CORONER CHALLENGES ORDE ON SHOOT-TO-KILL
CORONER CHALLENGES ORDE ON SHOOT-TO-KILL

The North’s most senior coroner has warned he will consider taking legal action against PSNI Chief Hugh Orde if he refuses to hand over police files relating to the killing of six unarmed people.

On Tuesday, senior coroner John Leckey reopened the inquests of the six who were shot dead by undercover RUC police units in planned attacks in north Armagh in late 1982.

IRA Volunteers Sean Burns, Eugene Toman and Gervaise McKerr were killed near Lurgan on November 11 1982 when the RUC unit fired 109 bullets into their car.

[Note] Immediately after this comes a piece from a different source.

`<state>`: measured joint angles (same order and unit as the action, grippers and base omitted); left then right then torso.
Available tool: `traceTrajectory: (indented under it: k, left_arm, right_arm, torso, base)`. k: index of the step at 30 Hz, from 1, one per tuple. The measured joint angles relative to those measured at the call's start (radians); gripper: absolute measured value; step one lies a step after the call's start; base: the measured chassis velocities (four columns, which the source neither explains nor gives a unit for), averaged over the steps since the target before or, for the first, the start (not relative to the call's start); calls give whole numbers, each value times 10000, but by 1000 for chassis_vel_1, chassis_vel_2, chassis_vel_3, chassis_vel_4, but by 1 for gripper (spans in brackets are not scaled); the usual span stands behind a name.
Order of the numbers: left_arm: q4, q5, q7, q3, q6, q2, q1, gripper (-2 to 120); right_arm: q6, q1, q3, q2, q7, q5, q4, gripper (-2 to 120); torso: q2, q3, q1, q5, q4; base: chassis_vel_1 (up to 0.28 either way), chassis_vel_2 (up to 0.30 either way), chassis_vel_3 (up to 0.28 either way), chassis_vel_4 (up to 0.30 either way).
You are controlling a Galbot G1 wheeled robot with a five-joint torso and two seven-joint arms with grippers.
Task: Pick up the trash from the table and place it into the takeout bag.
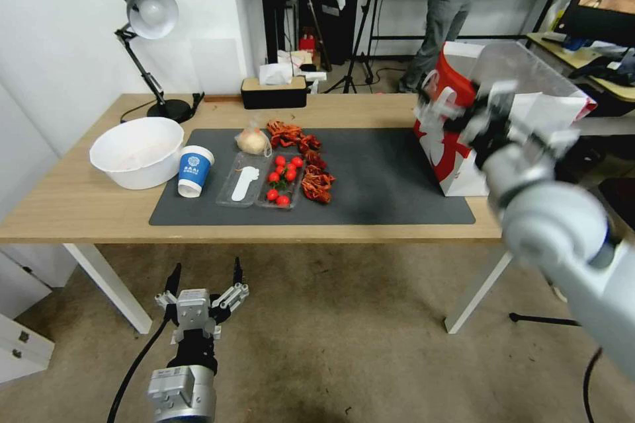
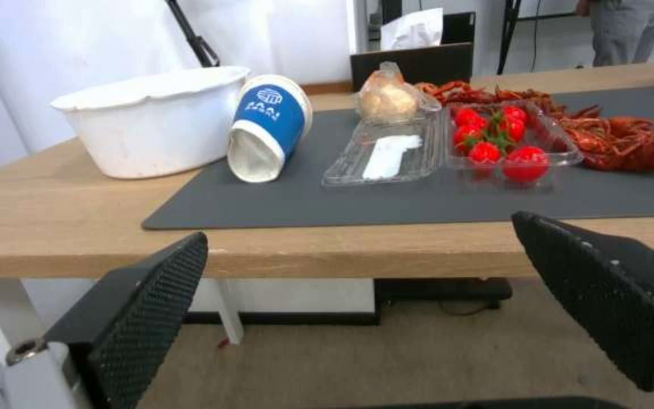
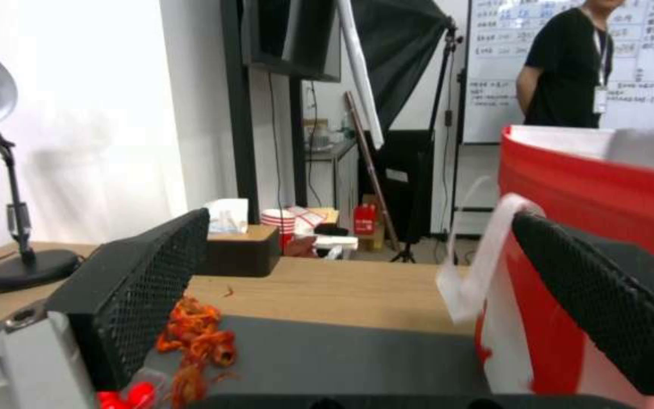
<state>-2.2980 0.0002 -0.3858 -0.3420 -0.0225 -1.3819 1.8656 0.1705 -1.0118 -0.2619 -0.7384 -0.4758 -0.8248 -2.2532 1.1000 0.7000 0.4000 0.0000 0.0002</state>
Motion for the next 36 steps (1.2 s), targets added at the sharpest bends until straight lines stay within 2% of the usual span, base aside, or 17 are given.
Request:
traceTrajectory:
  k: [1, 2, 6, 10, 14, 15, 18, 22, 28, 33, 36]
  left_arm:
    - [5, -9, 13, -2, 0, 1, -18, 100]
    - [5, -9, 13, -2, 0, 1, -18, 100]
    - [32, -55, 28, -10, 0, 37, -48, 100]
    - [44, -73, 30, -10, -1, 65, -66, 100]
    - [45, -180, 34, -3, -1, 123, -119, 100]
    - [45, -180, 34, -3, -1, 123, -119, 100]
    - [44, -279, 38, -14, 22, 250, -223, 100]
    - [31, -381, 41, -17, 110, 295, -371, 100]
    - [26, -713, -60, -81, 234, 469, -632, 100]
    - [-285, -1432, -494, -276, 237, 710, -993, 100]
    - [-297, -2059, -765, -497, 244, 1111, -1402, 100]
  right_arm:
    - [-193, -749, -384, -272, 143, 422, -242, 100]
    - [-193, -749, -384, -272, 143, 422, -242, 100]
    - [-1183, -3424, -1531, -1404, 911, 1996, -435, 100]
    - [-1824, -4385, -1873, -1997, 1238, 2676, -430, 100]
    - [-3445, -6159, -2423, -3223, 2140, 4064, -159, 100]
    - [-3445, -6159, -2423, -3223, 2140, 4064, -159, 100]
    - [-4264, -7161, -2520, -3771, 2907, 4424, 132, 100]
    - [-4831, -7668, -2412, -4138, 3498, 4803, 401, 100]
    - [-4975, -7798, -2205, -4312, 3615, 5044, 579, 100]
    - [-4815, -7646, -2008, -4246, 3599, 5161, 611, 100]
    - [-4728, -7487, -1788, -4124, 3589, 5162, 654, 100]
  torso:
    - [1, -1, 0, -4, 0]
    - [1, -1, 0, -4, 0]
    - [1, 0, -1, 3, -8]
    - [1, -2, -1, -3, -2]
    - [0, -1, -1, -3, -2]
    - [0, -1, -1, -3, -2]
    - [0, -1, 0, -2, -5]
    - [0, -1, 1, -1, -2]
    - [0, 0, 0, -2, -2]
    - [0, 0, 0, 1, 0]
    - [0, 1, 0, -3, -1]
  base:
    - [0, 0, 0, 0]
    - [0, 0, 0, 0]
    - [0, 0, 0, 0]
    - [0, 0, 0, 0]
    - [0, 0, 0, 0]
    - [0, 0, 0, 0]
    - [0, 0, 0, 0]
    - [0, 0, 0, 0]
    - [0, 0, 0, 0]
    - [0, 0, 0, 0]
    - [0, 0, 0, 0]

Two weeks later 17-year-old Michael Tighe was shot dead at a hayshed near his home at Ballyneery outside Craigavon. IRA explosives had been hidden in the shed but Michael Tighe was an innocent victim. A secret MI5 recording of the killing subsequently went ‘missing’.

On December 12 1982 RUC officers opened fire on a car containing INLA Volunteers Roddy Carroll and Seamus Grew outside Armagh city.

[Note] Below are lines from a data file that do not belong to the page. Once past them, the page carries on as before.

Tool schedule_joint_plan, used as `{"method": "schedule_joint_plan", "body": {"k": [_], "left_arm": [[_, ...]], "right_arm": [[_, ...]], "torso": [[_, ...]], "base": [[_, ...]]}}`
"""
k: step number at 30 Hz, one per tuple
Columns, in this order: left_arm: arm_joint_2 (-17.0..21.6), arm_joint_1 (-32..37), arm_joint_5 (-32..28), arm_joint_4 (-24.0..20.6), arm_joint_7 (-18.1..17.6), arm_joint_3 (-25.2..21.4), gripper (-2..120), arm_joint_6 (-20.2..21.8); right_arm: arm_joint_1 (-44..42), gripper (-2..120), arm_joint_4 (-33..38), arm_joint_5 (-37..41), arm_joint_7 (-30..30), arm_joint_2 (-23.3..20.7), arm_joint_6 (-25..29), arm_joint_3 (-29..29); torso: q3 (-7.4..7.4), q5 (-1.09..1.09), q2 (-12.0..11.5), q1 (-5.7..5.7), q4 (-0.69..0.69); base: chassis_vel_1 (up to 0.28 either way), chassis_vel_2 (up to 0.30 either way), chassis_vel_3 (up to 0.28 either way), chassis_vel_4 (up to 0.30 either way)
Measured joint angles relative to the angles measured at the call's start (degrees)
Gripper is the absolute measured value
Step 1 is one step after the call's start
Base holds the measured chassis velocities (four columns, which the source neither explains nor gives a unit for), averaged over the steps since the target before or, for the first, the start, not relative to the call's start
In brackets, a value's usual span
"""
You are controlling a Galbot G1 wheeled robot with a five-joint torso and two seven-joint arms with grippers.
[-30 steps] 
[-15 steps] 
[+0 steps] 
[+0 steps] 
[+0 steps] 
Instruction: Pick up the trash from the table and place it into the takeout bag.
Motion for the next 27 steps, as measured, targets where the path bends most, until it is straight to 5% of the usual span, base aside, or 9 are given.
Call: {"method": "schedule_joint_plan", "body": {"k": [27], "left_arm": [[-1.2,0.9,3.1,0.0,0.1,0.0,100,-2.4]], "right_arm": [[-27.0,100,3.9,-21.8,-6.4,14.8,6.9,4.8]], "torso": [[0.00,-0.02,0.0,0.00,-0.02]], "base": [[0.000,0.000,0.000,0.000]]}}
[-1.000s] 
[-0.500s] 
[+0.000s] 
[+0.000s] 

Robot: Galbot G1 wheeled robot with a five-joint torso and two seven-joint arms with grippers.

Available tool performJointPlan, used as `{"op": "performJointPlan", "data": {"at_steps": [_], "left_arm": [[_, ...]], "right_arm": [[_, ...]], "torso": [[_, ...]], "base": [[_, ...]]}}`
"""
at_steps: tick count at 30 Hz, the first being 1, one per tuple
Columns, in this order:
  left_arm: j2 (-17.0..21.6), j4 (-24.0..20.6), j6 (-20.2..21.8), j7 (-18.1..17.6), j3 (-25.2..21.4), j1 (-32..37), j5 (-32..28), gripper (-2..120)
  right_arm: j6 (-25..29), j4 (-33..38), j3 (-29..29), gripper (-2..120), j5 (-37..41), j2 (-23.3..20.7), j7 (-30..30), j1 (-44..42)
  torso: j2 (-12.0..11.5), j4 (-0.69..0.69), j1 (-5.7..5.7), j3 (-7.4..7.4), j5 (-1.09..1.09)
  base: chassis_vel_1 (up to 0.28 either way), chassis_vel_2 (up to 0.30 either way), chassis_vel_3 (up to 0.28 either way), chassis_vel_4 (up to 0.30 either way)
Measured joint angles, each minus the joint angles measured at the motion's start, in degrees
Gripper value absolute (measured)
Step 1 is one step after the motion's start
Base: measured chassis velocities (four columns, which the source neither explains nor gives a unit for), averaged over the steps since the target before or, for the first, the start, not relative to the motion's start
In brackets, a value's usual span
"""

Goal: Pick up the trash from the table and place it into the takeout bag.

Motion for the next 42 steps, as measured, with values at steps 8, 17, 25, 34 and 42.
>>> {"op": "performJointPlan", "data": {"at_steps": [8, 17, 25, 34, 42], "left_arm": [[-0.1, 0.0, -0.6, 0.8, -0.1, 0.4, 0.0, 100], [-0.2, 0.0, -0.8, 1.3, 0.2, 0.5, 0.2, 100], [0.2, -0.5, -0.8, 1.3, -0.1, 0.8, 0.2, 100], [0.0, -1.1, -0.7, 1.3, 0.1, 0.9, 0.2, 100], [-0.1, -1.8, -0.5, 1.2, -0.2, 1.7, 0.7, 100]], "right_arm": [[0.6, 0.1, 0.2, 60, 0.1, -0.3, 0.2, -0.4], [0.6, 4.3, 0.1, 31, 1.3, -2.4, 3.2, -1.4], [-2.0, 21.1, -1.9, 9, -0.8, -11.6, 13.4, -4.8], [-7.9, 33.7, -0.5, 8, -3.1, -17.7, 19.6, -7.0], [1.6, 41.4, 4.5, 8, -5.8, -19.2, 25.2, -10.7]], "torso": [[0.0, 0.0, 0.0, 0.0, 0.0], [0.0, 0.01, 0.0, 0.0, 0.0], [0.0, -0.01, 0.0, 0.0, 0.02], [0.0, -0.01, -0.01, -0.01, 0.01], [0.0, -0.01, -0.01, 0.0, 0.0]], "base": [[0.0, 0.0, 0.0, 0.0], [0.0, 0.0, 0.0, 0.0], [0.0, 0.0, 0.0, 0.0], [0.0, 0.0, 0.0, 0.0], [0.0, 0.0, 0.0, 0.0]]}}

It later emerged that the men had been under police surveillance during the day they were killed.

All six were shot by the same RUC unit and were unarmed at the time of their deaths.

It later emerged during the trial of one RUC man charged with the killings that its members had been ordered to lie under oath.

The admission led to then deputy chief constable of Manchester John Stalker being asked to investigate the killings.

However, Mr Stalker was dramatically suspended from duty shortly before he was due to deliver a damning report.

He was later cleared off all charges but never returned to Ireland.

West Yorkshire deputy chief constable Colin Sampson took over the ‘shoot-to-kill’ investigation, however neither man’s report was ever made public.

Throughout the 1980s and 1990s the inquests into the ‘shoot-to-kill’ episode were repeatedly tied up in protracted legal wrangling.

As many as five different coroners have been involved in the ‘shoot-to-kill’ inquests over a 25-year period.

In 1994 Leckey abandoned the ‘shoot-to-kill’ inquests after then chief constable Hugh Annesley refused to allow him access to the Stalker or Sampson reports.

However, a series of legal victories won by the six victim’s families in recent years are understood to have led Mr Leckey to unexpectedly reopen the inquests yesterday.

Successful legal challenges by the families mean that PSNI officers can now be compelled to give evidence at an inquest.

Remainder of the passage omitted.